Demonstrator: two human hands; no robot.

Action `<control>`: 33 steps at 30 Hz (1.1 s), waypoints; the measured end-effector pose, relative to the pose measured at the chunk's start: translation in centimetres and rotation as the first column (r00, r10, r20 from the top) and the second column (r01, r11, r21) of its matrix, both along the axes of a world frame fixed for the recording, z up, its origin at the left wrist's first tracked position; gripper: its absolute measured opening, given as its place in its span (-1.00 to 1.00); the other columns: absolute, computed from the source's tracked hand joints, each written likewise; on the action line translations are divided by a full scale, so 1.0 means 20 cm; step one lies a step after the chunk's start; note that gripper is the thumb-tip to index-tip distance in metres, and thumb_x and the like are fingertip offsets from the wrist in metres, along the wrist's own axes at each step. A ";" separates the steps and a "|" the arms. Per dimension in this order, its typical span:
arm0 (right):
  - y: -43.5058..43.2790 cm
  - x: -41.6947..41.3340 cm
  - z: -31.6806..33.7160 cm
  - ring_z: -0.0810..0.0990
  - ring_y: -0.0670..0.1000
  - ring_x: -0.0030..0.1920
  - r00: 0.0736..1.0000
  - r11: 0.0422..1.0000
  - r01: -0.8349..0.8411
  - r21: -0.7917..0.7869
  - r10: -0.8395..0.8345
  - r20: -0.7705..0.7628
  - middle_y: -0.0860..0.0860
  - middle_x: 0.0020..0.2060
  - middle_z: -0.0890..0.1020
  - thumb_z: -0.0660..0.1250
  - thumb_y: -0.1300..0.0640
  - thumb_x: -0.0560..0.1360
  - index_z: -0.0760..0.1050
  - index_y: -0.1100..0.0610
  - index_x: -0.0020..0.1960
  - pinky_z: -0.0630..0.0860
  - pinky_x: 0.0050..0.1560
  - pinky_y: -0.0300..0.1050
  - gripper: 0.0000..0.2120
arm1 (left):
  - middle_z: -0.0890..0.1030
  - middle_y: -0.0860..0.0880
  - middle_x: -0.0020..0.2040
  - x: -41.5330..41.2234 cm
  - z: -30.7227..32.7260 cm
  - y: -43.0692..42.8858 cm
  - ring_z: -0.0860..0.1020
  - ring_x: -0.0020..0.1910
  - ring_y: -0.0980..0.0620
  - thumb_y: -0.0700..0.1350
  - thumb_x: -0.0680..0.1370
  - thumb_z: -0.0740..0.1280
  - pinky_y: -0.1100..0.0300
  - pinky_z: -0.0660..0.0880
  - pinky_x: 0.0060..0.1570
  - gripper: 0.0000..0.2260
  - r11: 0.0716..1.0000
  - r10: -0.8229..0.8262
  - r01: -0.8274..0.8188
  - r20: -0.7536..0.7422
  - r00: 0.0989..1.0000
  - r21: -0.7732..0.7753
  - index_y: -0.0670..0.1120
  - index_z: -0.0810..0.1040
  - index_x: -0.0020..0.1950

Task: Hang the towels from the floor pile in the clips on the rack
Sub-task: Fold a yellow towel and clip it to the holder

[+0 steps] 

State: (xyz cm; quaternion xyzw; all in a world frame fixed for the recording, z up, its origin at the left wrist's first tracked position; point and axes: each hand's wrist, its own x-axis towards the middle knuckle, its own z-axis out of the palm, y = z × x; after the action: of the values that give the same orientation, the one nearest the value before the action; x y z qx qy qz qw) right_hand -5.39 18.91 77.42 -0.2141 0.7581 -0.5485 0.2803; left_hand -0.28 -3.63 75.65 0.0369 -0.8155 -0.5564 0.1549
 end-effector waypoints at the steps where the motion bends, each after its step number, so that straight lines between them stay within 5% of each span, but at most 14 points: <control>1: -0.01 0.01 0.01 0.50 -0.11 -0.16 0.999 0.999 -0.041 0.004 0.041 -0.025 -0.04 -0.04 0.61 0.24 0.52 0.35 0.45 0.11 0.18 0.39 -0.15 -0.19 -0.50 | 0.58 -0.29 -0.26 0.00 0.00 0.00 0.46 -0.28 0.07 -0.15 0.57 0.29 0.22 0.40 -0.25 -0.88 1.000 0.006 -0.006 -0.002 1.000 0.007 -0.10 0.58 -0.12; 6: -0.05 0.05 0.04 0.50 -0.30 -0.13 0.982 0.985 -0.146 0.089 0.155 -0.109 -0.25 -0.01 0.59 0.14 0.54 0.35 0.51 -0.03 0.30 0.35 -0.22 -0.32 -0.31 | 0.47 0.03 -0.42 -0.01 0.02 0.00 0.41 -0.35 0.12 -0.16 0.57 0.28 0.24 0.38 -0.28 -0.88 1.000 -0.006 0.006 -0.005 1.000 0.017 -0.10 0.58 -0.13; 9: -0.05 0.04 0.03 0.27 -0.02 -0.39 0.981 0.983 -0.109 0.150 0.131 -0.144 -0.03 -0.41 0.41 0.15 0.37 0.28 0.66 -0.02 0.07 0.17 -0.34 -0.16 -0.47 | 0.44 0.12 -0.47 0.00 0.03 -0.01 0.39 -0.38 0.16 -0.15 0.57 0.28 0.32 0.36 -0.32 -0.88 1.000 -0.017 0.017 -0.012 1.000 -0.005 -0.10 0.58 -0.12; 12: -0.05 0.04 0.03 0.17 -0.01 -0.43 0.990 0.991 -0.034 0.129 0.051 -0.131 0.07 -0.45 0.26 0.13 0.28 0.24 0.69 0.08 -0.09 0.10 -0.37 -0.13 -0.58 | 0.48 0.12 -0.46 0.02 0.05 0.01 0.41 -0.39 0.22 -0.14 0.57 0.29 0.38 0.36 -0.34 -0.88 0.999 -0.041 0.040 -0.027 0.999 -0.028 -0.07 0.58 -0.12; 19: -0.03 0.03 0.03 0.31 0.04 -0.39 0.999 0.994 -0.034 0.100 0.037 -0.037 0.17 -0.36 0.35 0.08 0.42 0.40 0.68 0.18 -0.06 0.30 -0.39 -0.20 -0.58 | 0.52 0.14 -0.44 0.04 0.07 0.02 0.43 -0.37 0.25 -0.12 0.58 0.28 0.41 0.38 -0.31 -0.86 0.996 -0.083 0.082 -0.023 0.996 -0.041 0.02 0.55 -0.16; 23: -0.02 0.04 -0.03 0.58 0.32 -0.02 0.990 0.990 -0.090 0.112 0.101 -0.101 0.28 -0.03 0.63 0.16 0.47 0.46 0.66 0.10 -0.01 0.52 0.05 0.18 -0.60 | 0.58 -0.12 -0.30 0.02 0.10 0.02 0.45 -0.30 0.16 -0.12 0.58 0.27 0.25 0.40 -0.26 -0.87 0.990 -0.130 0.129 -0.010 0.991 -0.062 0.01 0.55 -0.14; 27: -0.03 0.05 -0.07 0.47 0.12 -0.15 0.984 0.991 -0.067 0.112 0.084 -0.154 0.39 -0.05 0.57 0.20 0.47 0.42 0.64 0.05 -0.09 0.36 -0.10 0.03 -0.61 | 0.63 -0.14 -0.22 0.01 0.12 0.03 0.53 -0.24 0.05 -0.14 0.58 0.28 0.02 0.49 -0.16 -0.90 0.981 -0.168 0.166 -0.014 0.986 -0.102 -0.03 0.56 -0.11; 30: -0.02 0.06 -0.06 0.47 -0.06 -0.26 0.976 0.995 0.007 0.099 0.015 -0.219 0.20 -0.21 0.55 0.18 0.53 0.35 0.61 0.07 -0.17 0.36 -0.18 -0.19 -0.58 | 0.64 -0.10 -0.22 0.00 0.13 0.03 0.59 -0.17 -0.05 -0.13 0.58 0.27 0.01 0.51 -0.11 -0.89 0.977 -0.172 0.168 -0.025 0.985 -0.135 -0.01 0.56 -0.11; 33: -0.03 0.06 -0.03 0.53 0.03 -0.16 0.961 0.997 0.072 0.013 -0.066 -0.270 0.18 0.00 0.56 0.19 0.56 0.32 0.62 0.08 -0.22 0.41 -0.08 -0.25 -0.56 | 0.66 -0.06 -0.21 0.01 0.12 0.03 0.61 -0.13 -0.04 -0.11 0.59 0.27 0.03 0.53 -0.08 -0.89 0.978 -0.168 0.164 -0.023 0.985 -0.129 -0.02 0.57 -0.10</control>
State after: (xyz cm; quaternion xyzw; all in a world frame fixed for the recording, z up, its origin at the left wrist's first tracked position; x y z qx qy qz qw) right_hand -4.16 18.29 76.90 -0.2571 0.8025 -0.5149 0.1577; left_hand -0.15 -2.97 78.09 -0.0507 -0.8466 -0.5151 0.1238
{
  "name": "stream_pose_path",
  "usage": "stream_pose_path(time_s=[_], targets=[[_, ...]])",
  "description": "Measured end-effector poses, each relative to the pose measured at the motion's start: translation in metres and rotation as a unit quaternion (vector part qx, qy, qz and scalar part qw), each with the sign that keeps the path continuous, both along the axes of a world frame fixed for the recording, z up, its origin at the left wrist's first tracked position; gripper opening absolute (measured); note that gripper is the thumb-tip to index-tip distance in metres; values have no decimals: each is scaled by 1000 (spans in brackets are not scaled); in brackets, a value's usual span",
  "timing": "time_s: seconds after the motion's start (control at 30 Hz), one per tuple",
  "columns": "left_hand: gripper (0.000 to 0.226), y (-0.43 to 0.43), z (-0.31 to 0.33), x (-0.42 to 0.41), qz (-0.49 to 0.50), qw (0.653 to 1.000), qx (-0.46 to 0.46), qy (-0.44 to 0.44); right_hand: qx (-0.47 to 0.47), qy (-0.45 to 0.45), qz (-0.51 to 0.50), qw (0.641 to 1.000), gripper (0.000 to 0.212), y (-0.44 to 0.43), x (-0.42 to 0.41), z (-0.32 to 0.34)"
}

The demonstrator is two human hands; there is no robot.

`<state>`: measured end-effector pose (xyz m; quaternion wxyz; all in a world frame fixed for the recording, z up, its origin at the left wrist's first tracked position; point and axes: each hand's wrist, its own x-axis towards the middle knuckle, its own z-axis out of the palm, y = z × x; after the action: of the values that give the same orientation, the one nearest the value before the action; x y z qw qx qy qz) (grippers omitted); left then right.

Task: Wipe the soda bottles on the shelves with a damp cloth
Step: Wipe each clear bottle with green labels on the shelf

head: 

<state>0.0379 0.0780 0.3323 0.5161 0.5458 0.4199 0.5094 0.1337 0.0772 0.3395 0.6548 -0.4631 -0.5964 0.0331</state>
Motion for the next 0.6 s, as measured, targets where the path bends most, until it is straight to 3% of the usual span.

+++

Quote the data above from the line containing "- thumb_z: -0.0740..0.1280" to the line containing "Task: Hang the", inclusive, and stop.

Your response -
  - thumb_z: -0.0740..0.1280
  - pinky_y: -0.1100..0.0300
  - pinky_z: -0.0660..0.0880
  - pinky_x: 0.0060..0.1570
  - gripper: 0.0000..0.2260
  - r11: 0.0716..1.0000
  - r10: -0.8229..0.8262
  - r01: -0.8274..0.8188
  - r20: -0.7536..0.7422
  - r00: 0.0989..1.0000
  - r21: -0.7732..0.7753
  - index_y: -0.0670..0.1120
  - index_z: -0.0810..0.1040
  - index_x: -0.0020..0.1950

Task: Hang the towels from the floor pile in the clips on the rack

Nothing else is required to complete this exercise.